Local injection of anticancer drugs for the treatment of malignant tumors has already been attempted in the treatment of various cancers, and local injection of anticancer drugs around tumors to kill stomach cancer has also been studied. Compared to intravenous administration of general anticancer drugs, local injection of anticancer drugs around the tumor can deliver a large amount of drug not only to the submucosa around the tumor but also to the surrounding lymph nodes.

In previous studies, the safety of the anticancer drug fluorouracil (5-FU) was proven as no complications occurred when an excessive amount was injected locally around the tumor. However, the results of animal experiments conducted by the present inventor showed that exposing 5-FU to the tumor for a long period of time, even in small amounts, was not effective. Considering that the tumor killing effect was significantly greater than that of simply exposing a large amount of 5-FU for a short period of time, the short duration of 5-FU action on tumors in previous studies limited the effect of anticancer drugs on tumors. It can be seen as a dot.
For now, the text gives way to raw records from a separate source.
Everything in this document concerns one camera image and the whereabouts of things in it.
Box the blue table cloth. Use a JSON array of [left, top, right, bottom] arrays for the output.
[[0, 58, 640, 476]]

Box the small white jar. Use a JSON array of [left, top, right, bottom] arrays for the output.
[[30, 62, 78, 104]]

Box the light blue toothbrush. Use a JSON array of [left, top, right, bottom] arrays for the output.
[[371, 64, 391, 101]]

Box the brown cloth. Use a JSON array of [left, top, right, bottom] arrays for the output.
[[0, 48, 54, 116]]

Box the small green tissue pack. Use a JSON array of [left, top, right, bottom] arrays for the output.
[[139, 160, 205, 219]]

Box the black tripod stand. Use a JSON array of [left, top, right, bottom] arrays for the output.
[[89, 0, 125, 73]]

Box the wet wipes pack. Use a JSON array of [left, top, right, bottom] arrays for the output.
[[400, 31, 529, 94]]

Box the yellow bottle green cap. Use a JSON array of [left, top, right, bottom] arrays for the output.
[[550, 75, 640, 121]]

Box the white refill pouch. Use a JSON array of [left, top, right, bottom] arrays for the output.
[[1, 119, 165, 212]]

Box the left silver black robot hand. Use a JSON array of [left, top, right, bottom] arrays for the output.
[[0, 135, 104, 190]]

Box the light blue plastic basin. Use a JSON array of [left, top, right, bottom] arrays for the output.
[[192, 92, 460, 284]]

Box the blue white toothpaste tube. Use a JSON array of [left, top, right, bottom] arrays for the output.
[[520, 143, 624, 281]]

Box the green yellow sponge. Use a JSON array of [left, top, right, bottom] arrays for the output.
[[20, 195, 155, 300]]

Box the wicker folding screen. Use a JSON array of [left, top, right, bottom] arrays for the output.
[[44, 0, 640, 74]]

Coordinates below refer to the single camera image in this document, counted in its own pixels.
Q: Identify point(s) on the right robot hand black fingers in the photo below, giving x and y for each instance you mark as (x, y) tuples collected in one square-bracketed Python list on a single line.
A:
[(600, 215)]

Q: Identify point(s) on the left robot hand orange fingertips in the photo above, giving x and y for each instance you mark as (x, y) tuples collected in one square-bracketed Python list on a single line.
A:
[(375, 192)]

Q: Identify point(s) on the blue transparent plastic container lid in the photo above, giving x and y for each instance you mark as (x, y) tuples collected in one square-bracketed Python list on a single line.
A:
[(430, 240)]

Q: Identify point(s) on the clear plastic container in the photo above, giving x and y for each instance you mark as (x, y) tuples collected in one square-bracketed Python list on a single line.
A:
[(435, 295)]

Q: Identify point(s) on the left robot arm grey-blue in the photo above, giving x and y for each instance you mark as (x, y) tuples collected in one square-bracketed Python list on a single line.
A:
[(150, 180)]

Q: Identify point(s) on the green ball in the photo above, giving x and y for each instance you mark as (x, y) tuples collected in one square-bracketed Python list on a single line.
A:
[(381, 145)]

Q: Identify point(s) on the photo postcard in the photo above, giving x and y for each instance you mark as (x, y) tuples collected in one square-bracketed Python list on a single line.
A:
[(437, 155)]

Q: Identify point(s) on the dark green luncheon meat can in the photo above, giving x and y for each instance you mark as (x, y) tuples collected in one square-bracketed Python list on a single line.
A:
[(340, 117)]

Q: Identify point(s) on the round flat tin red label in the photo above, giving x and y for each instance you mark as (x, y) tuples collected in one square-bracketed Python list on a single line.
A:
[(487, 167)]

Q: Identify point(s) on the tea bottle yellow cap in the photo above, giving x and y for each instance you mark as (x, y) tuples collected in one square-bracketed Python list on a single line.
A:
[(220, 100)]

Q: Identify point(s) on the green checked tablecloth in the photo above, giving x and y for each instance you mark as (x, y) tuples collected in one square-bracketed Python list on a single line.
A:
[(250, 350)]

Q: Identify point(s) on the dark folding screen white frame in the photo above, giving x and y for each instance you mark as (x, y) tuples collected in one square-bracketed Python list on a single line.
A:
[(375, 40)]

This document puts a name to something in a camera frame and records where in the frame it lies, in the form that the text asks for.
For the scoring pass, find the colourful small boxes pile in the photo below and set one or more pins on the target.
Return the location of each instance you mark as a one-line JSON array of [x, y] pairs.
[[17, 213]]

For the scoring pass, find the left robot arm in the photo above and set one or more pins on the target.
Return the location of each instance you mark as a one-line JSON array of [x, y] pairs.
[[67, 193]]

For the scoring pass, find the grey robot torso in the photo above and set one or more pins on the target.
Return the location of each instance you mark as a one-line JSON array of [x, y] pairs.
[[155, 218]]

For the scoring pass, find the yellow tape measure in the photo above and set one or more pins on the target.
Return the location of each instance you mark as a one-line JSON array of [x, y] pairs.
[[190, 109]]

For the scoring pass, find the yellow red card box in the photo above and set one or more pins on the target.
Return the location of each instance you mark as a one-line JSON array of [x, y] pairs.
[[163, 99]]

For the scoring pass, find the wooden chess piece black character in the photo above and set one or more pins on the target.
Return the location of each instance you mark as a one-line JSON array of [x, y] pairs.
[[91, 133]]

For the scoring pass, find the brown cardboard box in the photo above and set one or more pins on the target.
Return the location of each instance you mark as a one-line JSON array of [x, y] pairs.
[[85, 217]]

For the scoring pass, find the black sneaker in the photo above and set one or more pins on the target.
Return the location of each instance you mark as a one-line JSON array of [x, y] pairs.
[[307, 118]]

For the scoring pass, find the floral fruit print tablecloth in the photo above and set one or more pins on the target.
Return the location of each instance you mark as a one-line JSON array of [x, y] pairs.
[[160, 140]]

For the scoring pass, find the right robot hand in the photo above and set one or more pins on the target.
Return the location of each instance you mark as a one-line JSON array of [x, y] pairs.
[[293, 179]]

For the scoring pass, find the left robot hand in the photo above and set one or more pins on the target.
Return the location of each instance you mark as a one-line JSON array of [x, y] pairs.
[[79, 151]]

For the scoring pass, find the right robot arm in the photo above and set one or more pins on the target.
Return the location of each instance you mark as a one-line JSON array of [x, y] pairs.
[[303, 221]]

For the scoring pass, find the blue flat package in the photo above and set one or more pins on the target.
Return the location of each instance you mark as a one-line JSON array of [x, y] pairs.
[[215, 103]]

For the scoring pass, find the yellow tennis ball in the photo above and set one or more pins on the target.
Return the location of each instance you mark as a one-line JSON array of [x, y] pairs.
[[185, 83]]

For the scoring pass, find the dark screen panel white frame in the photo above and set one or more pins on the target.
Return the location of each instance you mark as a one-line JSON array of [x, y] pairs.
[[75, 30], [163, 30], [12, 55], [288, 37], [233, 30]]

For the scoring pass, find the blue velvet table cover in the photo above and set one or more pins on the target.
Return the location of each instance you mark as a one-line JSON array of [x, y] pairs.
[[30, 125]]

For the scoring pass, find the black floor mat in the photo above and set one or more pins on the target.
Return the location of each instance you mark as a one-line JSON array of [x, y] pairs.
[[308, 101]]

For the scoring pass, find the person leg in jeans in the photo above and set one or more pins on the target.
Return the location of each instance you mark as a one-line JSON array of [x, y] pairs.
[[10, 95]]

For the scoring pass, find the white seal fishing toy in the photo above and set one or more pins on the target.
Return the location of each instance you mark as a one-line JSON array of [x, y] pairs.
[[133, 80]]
A method to overcome this short drug action time is a sustained-release drug manufacturing method using a sol-gel reaction. This is a technique that uses the sol-gel reaction of a vehicle for sustained release to continuously release the drug for several hours or months by mixing the drug with the vehicle and administering it topically to the desired location. Among these sustained-release mediators, there is poloxamer, but poloxamer has the disadvantage that the gelation reaction occurs at a relatively high concentration.

Poloxamer 407, which is used as a representative drug carrier, exhibits a temperature-dependent sol-gel transition phenomenon when the aqueous solution concentration is over 16% and has biocompatibility, so it is used as a sustained-release drug delivery medium to the human eye.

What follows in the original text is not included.